As you know, I just spent 8 days surfing on Oahu. I basically lived in the ocean the entire time. Surfing is a great exercise for the body. But even more it's an exercise for the soul, a time for unparalleled mental restoration. Poet William Wordsworth, who was a prodigious walker, once said that poetry was "emotion recollected in tranquility." Take, if you will, my experience at Kailua Beach, the two and a half mile stretch of pristine white sand I once called home.
I have discovered that my tranquility develops about one second after my toes touch the sand. It takes that much time to detach myself from all my worries and my cares. I have a new awareness of myself, my world, and my God.
Carrying a surfboard into the ocean is not the only place this occurs, just the best. Monks take to their cells. Hermits to their shells. Writers withdraw to secluded spots. Grownups from Hawaii go to the beach, where motion makes time stand still. At "my" beach, I am totally and completely in the present. It's like that strange experience when you get so absorbed in reading a good book you are unaware you are reading. There are no discussions, no arguments, not even any emails to answer. You've stepped out of time into a new, reposeful now.
The union of body and mind reaches its highest height in sports such as surfing. Here there are no sophisticated debates, no squabbles about text types or "best" translations of the Bible. While surfing, the common man reaches excellence by making demands on himself. We are about the business of creating a unique self as we discover the stony strength that is there in all of us. For me, surfing has narrowed the distance between the person I am and the person I can be. When I head back to the shore after my final wave, I am twice young. True, I have little in common with the young Dave.
He thought school was a bore. I love studying. He had no career aspirations. I have been blessed with a career that can only be described as unbelievably satisfying. He was content to be island-bound. I suffer from an incurable Wanderlust. And so it goes. Yet there remains one thing that young Dave and the not-so-young Dave have in common. Both responded to a primal call to be one with nature by getting on top of a piece of fiberglass-covered foam. Only when I look in the mirror am I aware of any change. Today I am in my body as it was and is and shall be forevermore.

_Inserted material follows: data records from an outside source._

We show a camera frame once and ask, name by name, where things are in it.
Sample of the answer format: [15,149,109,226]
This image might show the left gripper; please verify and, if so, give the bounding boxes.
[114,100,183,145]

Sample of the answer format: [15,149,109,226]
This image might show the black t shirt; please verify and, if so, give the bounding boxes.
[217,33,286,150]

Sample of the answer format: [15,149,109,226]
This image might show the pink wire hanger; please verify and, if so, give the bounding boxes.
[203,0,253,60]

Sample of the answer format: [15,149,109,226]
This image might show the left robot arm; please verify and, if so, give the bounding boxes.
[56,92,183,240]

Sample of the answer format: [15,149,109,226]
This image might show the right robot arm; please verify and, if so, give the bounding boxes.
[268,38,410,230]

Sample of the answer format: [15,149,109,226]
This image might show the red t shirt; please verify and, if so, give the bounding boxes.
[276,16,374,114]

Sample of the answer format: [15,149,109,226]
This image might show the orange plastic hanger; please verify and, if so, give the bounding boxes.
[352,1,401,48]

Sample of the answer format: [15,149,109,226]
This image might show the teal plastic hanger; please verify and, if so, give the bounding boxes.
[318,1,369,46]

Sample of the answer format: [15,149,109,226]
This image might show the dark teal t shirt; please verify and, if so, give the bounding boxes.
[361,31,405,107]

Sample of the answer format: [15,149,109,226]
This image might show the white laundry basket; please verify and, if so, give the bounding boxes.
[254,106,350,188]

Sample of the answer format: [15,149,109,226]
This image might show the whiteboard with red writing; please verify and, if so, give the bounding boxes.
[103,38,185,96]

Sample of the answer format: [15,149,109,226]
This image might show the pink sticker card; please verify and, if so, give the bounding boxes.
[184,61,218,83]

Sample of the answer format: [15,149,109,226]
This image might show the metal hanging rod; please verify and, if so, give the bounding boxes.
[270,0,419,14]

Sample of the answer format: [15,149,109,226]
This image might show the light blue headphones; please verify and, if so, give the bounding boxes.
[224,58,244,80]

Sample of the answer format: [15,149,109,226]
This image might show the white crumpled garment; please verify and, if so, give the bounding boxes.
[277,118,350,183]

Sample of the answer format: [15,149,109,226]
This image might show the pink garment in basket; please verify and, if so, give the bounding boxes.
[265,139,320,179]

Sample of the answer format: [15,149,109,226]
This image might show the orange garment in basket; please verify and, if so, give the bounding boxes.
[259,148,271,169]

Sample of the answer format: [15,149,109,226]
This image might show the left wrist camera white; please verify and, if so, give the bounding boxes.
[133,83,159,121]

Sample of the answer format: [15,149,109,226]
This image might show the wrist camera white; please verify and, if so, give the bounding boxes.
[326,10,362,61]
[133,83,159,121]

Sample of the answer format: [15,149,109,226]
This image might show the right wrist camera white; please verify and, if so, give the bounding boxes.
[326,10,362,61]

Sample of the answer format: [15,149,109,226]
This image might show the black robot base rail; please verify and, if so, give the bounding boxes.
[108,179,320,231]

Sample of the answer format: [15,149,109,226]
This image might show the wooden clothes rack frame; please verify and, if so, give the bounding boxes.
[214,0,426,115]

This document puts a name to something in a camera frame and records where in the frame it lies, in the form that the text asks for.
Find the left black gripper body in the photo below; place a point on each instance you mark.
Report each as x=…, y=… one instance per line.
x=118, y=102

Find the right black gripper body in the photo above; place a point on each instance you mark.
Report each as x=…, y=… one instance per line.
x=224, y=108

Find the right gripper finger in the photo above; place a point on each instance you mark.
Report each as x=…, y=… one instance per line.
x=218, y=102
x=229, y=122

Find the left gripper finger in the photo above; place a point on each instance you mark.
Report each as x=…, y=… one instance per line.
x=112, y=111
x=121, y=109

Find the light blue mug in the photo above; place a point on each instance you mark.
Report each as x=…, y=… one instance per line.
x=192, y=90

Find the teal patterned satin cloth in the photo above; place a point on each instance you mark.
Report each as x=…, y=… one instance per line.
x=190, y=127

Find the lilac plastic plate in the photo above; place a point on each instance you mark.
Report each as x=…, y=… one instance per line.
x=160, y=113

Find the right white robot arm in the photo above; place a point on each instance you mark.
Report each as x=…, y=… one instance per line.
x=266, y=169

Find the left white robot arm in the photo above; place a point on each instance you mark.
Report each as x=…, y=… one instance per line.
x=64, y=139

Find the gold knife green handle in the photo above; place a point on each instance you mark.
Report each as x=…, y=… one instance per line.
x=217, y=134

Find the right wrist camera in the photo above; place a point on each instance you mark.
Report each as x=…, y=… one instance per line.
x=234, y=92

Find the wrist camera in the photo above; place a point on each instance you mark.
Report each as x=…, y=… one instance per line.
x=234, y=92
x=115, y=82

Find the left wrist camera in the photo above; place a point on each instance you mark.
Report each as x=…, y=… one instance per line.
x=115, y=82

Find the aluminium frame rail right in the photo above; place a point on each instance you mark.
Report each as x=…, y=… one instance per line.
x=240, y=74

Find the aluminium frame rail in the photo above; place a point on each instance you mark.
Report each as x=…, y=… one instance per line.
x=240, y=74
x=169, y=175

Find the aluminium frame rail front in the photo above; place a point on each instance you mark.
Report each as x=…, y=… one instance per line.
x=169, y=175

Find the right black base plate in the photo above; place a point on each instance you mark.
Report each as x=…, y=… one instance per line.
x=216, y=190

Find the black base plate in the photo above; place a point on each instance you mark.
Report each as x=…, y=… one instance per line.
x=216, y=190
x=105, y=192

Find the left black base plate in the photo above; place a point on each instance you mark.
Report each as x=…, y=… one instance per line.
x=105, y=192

And now, in my 70s, I am convinced more than ever of the untapped potential resident in my body. Some may think that I operate at a level physically that others may consider unusual. I don't. All I know is this: If we are to outwit old age, we have to remain active, whatever it takes. For me, surfing is the secret of youth. The waves awaken the same feeling they did when I was a kid. Their grandeur and beauty have never changed. When I come out of the water, I feel larger than life. And for just a little while, I return to the glory days of my youth.
The message: Go to the beach. It's medicine for the soul.